(TASK REQUIREMENTS)
Lines with the word "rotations" are the ones wanted. Copy each of them from the entries below.

(Data items)
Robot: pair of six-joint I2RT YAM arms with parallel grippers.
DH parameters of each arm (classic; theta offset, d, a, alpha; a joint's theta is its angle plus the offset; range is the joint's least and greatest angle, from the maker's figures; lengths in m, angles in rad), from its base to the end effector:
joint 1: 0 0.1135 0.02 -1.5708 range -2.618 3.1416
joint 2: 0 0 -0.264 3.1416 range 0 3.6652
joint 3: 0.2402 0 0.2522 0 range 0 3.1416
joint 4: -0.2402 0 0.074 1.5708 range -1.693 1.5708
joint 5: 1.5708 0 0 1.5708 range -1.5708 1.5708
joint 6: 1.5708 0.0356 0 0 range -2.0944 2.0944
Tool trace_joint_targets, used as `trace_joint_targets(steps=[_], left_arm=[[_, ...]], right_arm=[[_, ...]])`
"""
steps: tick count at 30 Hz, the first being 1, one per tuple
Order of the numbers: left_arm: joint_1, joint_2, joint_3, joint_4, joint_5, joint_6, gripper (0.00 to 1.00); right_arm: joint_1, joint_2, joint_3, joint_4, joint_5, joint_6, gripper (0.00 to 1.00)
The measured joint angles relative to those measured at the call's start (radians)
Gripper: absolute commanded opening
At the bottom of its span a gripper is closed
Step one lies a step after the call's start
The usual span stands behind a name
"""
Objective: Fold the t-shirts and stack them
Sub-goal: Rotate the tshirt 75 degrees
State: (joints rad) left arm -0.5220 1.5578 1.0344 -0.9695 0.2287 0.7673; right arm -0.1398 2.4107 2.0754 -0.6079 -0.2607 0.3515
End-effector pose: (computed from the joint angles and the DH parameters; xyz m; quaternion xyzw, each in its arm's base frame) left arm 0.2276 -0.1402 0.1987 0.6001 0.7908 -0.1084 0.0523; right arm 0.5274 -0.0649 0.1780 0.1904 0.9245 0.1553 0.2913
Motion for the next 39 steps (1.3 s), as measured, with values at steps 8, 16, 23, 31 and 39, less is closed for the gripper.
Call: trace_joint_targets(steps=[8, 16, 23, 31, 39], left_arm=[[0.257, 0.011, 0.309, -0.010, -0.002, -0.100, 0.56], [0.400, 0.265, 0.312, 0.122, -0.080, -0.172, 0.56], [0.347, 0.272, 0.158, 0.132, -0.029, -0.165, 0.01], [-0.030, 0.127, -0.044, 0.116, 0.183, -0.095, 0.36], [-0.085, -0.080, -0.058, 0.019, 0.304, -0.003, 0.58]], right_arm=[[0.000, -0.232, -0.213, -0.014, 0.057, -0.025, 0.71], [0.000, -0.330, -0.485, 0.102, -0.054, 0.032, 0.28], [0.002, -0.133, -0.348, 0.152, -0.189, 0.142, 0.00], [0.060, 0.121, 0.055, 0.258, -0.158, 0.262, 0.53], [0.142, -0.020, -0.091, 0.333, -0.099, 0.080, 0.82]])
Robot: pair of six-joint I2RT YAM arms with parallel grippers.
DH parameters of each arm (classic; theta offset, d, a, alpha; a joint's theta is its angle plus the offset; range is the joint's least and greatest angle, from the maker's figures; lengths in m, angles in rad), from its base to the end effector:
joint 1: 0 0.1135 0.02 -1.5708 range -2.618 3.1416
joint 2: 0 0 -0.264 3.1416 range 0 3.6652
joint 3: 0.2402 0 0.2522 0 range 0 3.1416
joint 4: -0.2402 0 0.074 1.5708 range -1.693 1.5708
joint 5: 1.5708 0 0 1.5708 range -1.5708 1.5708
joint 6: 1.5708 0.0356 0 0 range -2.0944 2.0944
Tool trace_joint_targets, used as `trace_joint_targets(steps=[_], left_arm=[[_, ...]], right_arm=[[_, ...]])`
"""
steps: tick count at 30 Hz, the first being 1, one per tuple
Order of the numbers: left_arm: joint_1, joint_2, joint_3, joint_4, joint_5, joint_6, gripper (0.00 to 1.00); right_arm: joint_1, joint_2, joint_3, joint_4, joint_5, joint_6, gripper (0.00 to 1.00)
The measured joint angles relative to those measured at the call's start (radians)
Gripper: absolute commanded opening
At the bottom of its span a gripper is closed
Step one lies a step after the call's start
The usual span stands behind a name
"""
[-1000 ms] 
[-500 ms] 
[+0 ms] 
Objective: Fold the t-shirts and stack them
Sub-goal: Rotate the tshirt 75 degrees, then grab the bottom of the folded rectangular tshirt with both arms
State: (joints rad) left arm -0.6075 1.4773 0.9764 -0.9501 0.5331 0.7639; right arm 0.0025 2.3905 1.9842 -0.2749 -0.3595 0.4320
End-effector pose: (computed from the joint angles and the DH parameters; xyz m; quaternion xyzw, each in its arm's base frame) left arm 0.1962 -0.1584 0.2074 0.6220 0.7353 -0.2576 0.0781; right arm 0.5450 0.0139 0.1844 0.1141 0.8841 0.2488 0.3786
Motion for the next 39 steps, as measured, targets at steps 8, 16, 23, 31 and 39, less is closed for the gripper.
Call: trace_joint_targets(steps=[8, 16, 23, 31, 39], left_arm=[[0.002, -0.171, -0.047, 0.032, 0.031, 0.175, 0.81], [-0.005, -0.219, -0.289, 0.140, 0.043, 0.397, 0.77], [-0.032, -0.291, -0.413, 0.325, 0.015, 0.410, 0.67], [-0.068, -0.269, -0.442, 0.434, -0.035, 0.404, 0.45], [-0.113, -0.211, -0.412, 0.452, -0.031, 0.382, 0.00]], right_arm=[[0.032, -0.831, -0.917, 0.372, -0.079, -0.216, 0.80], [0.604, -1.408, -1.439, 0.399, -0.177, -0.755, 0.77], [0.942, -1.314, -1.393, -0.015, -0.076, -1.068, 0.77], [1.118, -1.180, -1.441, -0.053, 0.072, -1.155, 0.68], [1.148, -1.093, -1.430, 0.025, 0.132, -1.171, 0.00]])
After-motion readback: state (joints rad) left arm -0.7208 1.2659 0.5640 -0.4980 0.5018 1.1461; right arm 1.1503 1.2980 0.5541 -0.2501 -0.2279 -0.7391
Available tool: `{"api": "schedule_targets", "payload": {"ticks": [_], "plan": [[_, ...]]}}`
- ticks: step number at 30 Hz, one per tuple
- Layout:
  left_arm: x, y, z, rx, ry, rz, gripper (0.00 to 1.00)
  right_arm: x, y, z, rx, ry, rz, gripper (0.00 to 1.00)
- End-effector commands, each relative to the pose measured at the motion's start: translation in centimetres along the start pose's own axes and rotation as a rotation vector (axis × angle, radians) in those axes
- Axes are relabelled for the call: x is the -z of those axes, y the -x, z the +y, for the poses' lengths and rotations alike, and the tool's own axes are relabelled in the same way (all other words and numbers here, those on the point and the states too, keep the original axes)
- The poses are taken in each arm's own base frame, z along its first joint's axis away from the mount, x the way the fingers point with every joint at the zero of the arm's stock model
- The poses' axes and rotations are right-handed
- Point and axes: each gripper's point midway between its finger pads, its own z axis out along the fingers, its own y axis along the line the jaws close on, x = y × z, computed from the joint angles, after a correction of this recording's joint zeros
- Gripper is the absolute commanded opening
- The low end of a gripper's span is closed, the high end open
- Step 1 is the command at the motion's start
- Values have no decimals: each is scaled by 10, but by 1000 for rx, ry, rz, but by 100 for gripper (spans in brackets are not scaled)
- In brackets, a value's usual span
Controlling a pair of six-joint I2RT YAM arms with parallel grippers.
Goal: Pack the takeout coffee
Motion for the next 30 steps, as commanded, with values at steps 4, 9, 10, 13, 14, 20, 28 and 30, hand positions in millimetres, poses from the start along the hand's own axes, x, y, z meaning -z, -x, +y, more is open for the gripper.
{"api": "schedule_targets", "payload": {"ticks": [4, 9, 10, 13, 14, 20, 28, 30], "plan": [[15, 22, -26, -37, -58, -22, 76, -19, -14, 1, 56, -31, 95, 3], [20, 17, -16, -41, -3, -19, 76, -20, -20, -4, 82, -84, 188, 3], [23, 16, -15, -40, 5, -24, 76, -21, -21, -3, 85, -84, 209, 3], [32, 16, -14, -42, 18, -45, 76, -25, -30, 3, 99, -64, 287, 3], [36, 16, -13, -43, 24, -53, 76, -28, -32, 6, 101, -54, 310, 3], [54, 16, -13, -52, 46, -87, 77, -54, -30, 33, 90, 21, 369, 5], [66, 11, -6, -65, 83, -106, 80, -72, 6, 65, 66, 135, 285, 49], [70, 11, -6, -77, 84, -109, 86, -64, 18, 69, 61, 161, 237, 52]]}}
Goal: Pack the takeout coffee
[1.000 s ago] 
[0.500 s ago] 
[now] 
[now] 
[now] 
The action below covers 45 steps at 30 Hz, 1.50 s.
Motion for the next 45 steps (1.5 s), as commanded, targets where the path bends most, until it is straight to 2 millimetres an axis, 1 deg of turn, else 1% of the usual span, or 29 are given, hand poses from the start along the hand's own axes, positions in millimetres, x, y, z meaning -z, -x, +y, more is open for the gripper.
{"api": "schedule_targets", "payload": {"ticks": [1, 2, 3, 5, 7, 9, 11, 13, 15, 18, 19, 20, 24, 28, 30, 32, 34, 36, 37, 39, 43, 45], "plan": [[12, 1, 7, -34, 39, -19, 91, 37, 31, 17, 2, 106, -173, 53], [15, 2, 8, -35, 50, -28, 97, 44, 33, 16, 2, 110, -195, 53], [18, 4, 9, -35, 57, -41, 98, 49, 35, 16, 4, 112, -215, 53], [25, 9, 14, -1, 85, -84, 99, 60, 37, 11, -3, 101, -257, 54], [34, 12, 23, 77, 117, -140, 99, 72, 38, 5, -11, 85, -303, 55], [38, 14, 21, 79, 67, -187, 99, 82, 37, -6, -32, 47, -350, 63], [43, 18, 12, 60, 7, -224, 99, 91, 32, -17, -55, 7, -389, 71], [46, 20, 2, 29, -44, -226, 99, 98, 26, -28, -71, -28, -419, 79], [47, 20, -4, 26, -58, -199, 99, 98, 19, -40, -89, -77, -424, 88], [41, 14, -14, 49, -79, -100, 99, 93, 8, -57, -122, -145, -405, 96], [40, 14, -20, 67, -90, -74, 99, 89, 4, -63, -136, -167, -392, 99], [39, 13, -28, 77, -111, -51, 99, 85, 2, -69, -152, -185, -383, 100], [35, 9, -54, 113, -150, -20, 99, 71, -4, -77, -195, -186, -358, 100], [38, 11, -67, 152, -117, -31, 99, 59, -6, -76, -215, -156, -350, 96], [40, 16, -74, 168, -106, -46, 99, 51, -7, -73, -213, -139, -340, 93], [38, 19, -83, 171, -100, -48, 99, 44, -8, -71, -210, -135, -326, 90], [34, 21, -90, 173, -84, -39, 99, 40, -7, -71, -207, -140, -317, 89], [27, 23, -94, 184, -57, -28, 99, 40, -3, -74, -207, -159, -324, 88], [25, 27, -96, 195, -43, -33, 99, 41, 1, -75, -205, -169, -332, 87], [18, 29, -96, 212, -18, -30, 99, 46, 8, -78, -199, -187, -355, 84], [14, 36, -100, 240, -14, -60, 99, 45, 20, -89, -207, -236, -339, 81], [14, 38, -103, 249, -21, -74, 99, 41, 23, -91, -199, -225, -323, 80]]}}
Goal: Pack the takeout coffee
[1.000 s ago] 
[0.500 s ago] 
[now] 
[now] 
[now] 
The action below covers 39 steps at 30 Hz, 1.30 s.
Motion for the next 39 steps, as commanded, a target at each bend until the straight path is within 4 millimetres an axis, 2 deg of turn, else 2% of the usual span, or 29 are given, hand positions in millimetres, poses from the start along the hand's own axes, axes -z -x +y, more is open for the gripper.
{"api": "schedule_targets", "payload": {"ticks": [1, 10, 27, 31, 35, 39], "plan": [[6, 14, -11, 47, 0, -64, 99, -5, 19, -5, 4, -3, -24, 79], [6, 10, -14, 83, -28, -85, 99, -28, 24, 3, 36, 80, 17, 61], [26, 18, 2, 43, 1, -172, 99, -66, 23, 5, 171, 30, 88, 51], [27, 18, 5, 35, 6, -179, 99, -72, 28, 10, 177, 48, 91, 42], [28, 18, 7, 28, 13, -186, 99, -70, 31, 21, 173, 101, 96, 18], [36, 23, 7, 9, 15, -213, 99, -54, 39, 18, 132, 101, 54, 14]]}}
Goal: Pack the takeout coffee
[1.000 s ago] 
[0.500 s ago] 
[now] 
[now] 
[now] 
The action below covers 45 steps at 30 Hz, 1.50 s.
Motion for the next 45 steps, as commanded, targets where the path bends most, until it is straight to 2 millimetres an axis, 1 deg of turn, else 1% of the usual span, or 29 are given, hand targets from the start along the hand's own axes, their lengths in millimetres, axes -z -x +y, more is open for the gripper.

(YOUR RESPONSE)
- Axes are relabelled for the call: x is the -z of those axes, y the -x, z the +y, for the poses' lengths and rotations alike, and the tool's own axes are relabelled in the same way (all other words and numbers here, those on the point and the states too, keep the original axes)
- The poses' axes and rotations are right-handed

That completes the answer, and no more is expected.